YOUR TASK – Your task is to copy the records that follow exactly, minus any images.

EXTRACTED ENTRIES –
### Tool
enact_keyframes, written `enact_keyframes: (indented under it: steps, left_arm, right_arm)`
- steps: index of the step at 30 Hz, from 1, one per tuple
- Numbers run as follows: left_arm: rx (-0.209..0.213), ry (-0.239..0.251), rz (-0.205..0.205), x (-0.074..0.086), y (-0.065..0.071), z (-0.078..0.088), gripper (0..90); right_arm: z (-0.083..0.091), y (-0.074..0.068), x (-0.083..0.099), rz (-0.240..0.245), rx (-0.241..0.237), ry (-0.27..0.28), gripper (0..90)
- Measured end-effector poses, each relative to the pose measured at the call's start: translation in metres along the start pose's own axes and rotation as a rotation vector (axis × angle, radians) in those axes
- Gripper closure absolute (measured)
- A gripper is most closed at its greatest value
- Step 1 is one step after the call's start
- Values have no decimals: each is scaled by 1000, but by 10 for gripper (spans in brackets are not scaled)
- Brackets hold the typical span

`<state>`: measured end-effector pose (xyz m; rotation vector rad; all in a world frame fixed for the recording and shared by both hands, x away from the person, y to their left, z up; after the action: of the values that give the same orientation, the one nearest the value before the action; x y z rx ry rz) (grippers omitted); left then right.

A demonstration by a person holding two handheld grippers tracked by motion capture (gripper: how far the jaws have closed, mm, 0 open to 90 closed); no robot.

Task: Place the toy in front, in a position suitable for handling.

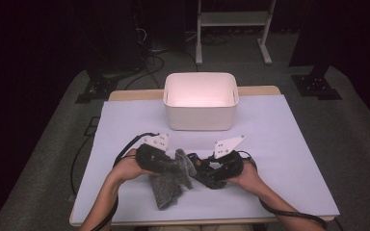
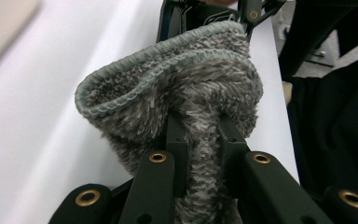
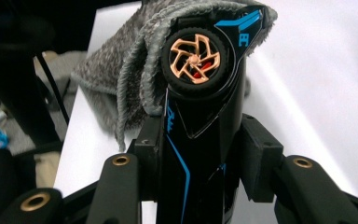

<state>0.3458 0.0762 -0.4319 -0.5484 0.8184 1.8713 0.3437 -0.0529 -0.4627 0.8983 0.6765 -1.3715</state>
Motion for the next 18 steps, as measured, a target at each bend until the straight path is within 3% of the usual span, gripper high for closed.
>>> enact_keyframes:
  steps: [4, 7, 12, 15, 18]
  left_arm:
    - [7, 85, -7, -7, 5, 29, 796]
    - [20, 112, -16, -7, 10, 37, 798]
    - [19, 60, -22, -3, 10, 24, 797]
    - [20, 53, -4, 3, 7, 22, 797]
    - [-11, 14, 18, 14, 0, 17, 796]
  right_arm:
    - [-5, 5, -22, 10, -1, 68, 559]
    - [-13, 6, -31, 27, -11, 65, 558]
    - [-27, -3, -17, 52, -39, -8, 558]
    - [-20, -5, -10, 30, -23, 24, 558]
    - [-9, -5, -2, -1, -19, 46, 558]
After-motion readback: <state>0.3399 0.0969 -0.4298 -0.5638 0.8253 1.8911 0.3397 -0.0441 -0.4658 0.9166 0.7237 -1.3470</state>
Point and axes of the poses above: each handheld gripper's, and its own axes: z roughly backward along the jaws, x roughly out of its underside, y roughly to its right, the point moved 9 cm from there along -z, roughly forward along the jaws, and after that the axes turned 15 degrees about z, right-handed, at the moved point
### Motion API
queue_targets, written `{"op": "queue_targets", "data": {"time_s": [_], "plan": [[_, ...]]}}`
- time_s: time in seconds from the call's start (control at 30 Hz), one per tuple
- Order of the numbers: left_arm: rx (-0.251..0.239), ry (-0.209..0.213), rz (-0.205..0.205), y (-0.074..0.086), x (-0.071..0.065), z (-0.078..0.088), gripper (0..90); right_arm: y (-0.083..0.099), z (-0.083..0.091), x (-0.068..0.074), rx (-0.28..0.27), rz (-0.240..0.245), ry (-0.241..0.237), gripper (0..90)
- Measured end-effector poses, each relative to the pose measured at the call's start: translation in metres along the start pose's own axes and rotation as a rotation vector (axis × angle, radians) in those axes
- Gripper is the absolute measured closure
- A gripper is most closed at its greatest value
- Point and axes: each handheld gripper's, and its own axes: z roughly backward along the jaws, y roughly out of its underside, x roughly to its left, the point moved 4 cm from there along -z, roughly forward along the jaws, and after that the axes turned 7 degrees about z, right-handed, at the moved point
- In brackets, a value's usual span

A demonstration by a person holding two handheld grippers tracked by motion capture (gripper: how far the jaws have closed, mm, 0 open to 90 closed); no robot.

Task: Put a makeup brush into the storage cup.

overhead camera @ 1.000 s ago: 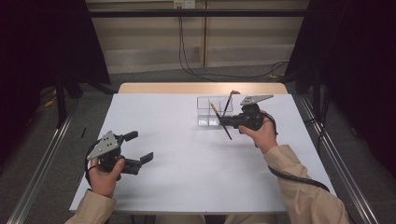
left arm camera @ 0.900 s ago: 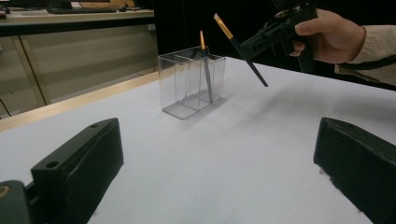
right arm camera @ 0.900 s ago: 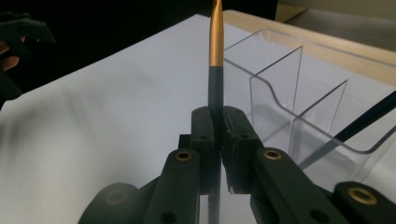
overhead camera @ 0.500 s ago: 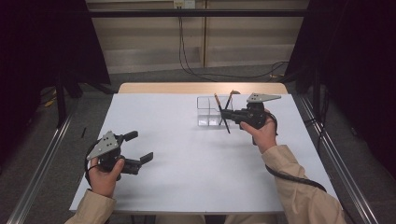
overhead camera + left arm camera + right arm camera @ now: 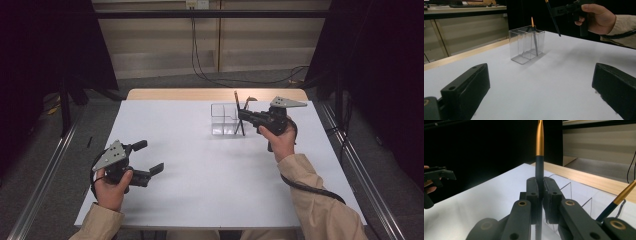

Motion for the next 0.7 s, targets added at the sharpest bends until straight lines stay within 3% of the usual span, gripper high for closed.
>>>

SOLUTION TO THE PROBLEM –
### Tool
enact_keyframes, written `enact_keyframes: (indented under it: steps, left_arm, right_arm)`
- steps: index of the step at 30 Hz, from 1, one per tuple
- Numbers run as follows: left_arm: rx (-0.209..0.213), ry (-0.239..0.251), rz (-0.205..0.205), x (-0.074..0.086), y (-0.065..0.071), z (-0.078..0.088), gripper (0..90); right_arm: z (-0.083..0.091), y (-0.074..0.068), x (-0.083..0.099), rz (-0.240..0.245), rx (-0.241..0.237), ry (-0.27..0.28), gripper (0..90)
- Measured end-effector poses, each relative to the pose measured at the call's start: translation in metres along the start pose's own axes and rotation as a rotation vector (axis × angle, radians) in those axes
- Gripper closure absolute (measured)
- A gripper is most closed at its greatest value
- Step 1 is one step after the call's start
- Values have no decimals: each is scaled by 1000, but by 10 for gripper (spans in brackets are not scaled)
- Brackets hold the typical span

`<state>`: measured end-effector pose (xyz m; rotation vector rad; all in a world frame fixed for the recording and shared by both hands, x away from the person, y to their left, z up; after the action: of the values that give the same orientation, the one nearest the value before the action; x y z rx ry rz) (grippers omitted); left then right.

A demonstration by a person holding two handheld grippers tracked by motion capture (gripper: how far the jaws have closed, mm, 0 open to 90 closed); no robot.

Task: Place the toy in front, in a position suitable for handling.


<state>0.3458 0.0762 -0.4319 -0.5484 0.8184 1.8713 0.3437 -0.0529 -0.4627 0.8983 0.6765 -1.3715</state>
Motion for the next 18 steps, as measured, a target at each bend until the straight path is within 3% of the usual span, gripper high for closed.
>>> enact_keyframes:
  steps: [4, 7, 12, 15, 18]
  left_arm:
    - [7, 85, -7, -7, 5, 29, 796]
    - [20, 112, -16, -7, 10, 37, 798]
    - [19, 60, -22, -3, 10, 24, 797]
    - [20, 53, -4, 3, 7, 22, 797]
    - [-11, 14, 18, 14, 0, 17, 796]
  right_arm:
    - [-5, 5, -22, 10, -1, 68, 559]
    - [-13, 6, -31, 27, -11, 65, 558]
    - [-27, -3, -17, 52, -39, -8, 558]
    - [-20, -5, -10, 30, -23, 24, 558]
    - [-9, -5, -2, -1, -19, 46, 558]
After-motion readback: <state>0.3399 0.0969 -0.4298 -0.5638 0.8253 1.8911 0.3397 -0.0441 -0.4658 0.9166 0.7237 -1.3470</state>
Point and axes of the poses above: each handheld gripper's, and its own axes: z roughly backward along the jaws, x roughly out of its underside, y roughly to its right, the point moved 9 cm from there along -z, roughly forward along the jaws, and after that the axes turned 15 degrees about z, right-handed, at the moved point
### Motion API
queue_targets, written `{"op": "queue_targets", "data": {"time_s": [_], "plan": [[_, ...]]}}`
- time_s: time in seconds from the call's start (control at 30 Hz), one per tuple
- Order of the numbers: left_arm: rx (-0.251..0.239), ry (-0.209..0.213), rz (-0.205..0.205), y (-0.074..0.086), x (-0.071..0.065), z (-0.078..0.088), gripper (0..90); right_arm: y (-0.083..0.099), z (-0.083..0.091), x (-0.068..0.074), rx (-0.28..0.27), rz (-0.240..0.245), ry (-0.241..0.237), gripper (0..90)
- Measured end-effector poses, each relative to the pose measured at the call's start: translation in metres along the start pose's own axes and rotation as a rotation vector (axis × angle, radians) in those axes
- Gripper is the absolute measured closure
- A gripper is most closed at its greatest value
- Point and axes: each handheld gripper's, and its own axes: z roughly backward along the jaws, y roughly out of its underside, x roughly to its left, the point moved 4 cm from there along -z, roughly forward along the jaws, and after that the axes turned 7 degrees about z, right-handed, at the moved point
- In brackets, a value's usual span

A demonstration by a person holding two handheld grippers tracked by motion capture (gripper: how far the jaws have closed, mm, 0 open to 90 closed); no robot.

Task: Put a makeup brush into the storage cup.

overhead camera @ 1.000 s ago: 
left arm camera @ 0.900 s ago: 
right arm camera @ 0.900 s ago: 
overhead camera @ 0.500 s ago: 
overhead camera + left arm camera + right arm camera @ now: 

Motion for the next 0.7 s, targets added at the sharpest bends until straight lines stay within 3% of the usual span, gripper high for closed.
>>>

The exercise requires nothing more than what has been given.